Post by Rod_outbak » 07 May 2018, 3:12 pm

Gwion,

A few thoughts:

- Jupiters casino regularly have grants for non-profit organisations. Local gold clubs and I think our local clay-target club have sourced grants from Jupiters, in the past. Note they tend to prefer funding projects that are mult-purpose, so they have often funded community buses for small town club use etc.
- Charity auction, with proceedings going to local gun club revamp. When selling this to the local community, emphasize the history of your club.
Get club members to participate by donating items for sale, seek donations from local businesses, and circulate a detailed list of what will be auctioned. This works best if you can work in with a local event or field day. Last charity auction we held in Ilfracombe, we donated old power-line gear, which included large galvanised eye-bolts, gal pole steps, and other similar gear, and it was snapped up.
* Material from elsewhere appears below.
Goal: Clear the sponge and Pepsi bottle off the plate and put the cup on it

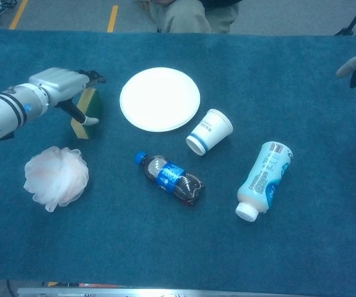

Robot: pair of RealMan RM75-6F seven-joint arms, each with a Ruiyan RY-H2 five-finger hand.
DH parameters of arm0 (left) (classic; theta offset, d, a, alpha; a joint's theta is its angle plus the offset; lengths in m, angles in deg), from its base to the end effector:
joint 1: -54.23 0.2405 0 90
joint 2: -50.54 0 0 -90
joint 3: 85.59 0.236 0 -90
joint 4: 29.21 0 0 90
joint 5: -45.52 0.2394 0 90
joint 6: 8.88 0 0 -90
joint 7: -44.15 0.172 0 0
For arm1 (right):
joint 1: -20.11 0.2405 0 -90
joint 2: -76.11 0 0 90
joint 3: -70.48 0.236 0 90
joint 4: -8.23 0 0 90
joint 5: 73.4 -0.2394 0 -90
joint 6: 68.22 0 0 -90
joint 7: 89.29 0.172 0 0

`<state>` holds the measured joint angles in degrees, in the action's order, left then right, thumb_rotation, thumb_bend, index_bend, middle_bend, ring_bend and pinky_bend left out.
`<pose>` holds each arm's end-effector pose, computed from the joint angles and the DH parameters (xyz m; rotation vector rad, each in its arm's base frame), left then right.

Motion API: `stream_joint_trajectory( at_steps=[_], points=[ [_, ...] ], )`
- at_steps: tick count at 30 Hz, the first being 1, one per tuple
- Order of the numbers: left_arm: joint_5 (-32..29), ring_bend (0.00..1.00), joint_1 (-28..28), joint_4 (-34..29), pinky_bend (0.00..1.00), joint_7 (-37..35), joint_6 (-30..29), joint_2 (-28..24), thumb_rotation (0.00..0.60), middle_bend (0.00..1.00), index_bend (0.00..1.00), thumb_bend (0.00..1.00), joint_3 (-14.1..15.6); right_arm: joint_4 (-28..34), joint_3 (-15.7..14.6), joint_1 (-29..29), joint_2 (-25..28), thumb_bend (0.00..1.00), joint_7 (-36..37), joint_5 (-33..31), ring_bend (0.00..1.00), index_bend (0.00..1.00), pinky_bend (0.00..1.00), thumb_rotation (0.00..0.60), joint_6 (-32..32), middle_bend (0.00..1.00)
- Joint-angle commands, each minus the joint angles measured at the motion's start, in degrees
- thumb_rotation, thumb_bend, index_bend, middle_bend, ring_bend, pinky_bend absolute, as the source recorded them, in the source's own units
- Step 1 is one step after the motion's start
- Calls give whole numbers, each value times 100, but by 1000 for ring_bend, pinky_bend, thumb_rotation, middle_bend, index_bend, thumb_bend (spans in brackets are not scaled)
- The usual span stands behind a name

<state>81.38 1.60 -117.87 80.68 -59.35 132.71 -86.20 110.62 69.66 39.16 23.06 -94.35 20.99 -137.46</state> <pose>-0.1753 0.3637 -0.0538 -1.9317 -0.9540 -0.4408 -0.2360 -0.2467 0.1022 1.8795 -0.7804 0.8188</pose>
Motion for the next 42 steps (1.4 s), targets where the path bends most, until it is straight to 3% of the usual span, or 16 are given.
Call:
stream_joint_trajectory(
  at_steps=[1, 3, 6, 10, 13, 16, 28, 35, 38, 42],
  points=[
    [-5, 37, 38, 53, 314, -56, 20, 63, 576, 0, 0, 222, 23, 0, -1, 4, -2, 0, 3, 6, 312, 281, 477, 600, 5, 412],
    [112, 103, 102, 147, 403, -158, -44, 158, 600, 1, 26, 222, 16, 8, -1, 8, 2, 0, 6, 12, 312, 281, 477, 600, 11, 412],
    [268, 248, 188, 273, 526, -289, -82, 262, 600, 62, 164, 230, 21, 23, -1, 8, 12, 0, 19, 10, 312, 281, 476, 600, 14, 412],
    [288, 365, 239, 320, 587, -345, -23, 277, 600, 165, 305, 271, 43, 34, -2, 3, 27, 0, 42, 8, 312, 281, 477, 600, 11, 412],
    [326, 441, 278, 250, 621, -372, -38, 211, 600, 229, 369, 277, 49, 33, -1, 0, 30, 0, 55, 8, 312, 281, 477, 600, 6, 412],
    [381, 456, 331, 56, 629, -397, -94, 40, 600, 257, 396, 278, 60, 29, -2, -2, 29, 0, 62, 10, 312, 281, 477, 600, 4, 412],
    [828, 442, 622, -1142, 635, -148, -435, -1026, 600, 260, 389, 278, 509, 50, -7, 13, -4, 0, 47, 61, 312, 281, 477, 600, 16, 412],
    [641, 429, 650, -1553, 632, -8, -255, -1443, 600, 249, 366, 278, 757, 96, -15, 20, -26, 0, -1, 89, 312, 281, 477, 600, 28, 412],
    [492, 406, 605, -1672, 632, 31, -115, -1518, 600, 241, 307, 278, 819, 112, -20, 21, -30, 0, -20, 96, 312, 281, 477, 600, 35, 411],
    [295, 328, 517, -1806, 590, 81, 17, -1564, 600, 188, 129, 275, 868, 124, -21, 12, -27, 0, -32, 96, 312, 281, 477, 600, 20, 412]
  ],
)
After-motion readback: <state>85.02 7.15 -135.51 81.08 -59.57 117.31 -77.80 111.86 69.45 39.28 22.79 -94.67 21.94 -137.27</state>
Old motorbikes, unused small farm equipment, pumps etc etc, all sell well, if you advertise it well enough.
- Get a handle on what professional skills your members have, and what they would be prepared to supply as part of a raffle. [NOTE: This might also be handy to find out what upgrades you could do to your club 'in-house'] Our local football club has an inordinate number of builders on the team, and so one fund-raiser was to offer a building team for a weekend, to the winner.
- If any club members have earthmoving equipment, raffling off a few hours wet hire might be something appealing to local farmers?
- Another successful fund-raiser was to raffle off a team of blokes to work on your garden for a day or a weekend. Half a dozen willing workers for a day or two can make a huge difference to a homestead garden.
- Further to previous, garden ornaments seem to always attract incredible amounts of money, and you'll find someone with decent blacksmithing/fabrication skills, can punch out a few works of garden art for auction. Garden ornamentation and plant holders seem to always sell well.
- One of our neighbours has made some sort of contraption for rolling old barbed wire into various-sized balls, which he makes into garden ornaments. Someone told me the 3ft dia ones sell for over $300!!!
FOR OLD BARBED WIRE!!!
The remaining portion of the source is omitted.